Start of PROVIDED RECORDS

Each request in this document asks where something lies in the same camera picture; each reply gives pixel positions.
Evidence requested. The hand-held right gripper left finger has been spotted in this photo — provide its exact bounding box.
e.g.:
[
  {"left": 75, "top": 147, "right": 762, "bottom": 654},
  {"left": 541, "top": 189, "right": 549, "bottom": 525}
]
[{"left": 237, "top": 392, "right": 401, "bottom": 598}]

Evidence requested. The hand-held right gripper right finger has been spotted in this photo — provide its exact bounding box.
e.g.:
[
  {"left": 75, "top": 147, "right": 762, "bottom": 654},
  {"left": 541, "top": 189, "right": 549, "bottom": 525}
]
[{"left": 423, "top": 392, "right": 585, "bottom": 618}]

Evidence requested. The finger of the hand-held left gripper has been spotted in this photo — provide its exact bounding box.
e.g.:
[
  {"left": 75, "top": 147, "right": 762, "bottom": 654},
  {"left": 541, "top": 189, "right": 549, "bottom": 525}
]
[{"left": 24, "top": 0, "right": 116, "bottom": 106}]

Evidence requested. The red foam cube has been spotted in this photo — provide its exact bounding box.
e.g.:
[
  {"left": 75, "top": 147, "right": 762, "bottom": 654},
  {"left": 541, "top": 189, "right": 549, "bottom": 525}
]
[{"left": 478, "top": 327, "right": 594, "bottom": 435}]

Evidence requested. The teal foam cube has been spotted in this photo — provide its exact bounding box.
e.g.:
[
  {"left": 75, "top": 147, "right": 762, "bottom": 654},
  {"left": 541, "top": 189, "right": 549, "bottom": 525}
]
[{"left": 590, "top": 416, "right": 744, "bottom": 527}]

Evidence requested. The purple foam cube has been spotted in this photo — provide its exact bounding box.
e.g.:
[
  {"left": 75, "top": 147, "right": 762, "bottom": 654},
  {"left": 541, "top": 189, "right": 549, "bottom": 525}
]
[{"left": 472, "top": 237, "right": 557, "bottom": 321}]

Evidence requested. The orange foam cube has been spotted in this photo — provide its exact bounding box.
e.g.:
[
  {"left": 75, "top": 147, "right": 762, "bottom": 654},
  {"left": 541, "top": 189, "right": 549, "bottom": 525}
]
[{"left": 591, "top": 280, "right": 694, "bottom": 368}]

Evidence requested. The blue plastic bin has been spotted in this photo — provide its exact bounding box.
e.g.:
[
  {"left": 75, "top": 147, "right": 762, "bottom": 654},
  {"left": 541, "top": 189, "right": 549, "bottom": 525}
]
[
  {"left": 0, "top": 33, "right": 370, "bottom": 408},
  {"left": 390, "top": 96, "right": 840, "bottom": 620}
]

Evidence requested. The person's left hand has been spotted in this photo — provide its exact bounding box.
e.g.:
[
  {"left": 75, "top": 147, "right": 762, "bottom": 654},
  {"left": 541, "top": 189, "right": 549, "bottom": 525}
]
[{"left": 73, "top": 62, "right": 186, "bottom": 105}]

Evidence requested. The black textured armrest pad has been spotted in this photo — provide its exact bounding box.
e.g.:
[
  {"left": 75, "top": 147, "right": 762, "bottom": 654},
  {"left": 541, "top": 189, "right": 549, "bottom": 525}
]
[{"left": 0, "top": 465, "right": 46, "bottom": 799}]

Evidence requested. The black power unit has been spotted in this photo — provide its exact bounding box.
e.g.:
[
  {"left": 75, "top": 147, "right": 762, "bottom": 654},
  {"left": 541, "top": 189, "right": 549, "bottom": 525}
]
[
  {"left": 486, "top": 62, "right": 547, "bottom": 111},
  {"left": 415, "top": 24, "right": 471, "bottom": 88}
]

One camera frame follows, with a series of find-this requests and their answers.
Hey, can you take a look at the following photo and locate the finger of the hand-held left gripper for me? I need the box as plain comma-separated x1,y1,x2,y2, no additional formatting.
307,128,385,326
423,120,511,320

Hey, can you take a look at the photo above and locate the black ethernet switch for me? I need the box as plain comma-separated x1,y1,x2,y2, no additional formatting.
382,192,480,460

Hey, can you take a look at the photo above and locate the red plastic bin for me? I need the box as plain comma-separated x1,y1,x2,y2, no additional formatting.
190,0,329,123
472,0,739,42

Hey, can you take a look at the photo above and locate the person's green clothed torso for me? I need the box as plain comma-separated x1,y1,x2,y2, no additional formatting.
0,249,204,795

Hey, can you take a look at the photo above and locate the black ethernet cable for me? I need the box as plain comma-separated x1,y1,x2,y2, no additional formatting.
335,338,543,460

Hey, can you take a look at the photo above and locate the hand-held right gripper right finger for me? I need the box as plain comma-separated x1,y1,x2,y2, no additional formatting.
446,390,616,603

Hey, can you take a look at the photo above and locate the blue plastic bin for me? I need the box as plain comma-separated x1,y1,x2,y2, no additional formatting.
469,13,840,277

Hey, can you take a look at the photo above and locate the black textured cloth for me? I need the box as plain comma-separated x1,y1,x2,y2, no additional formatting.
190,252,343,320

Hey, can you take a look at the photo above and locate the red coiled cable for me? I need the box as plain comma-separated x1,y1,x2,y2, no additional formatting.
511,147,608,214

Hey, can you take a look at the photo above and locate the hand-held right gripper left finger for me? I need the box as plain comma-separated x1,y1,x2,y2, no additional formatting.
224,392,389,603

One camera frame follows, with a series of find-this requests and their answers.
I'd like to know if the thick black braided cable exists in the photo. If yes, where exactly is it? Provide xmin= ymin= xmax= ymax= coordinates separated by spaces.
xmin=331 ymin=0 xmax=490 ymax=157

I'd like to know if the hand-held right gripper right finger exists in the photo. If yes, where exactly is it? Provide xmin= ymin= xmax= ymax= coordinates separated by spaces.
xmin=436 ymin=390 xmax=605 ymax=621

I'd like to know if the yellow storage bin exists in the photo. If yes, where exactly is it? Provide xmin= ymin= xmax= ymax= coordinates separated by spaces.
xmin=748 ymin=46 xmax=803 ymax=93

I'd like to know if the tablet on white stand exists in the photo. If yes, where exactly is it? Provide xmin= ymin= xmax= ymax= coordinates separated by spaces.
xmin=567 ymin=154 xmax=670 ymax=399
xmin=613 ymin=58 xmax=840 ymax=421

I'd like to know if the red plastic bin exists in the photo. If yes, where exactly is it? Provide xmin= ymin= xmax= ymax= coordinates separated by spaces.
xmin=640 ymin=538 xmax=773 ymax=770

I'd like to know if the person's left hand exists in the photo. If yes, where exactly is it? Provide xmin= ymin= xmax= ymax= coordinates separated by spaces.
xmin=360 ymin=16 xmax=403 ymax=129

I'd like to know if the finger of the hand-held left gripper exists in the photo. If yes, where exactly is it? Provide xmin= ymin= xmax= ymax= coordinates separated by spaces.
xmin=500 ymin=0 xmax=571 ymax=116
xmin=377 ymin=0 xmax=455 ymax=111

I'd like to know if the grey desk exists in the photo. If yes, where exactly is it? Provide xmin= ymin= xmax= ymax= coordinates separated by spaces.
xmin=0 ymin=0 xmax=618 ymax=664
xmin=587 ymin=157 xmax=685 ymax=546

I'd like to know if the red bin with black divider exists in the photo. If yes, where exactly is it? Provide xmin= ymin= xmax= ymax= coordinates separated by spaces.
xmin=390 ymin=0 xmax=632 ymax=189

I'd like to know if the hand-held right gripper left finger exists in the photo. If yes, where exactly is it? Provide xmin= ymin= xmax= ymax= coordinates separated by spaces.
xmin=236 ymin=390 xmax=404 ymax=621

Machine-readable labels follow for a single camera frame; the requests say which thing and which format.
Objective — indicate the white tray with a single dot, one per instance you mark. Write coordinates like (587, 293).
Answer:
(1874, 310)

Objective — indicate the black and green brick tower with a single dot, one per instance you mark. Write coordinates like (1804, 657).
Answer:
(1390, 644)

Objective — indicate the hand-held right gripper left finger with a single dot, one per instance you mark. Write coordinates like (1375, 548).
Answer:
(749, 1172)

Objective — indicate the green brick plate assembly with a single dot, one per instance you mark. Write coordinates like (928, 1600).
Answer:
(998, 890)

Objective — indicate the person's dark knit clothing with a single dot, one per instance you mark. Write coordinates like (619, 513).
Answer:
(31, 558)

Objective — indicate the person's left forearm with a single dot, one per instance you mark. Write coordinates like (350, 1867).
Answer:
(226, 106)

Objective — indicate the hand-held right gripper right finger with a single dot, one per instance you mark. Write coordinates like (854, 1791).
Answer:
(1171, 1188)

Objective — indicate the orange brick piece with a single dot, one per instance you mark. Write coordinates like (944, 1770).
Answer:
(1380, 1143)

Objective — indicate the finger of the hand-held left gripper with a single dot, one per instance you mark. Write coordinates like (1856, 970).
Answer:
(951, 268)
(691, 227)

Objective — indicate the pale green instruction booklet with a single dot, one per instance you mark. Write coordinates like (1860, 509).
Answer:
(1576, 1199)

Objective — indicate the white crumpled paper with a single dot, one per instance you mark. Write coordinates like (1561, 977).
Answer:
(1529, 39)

End of PROVIDED RECORDS

◆ TASK OBJECTIVE: Pull from the data each line where the string "orange" turns up.

◆ WRITTEN ANSWER:
Evidence requested. The orange foam cube has been spotted in this photo — provide its exact bounding box.
Objective — indicate the orange brick piece with a single dot, one per instance you mark. Write coordinates like (944, 1770).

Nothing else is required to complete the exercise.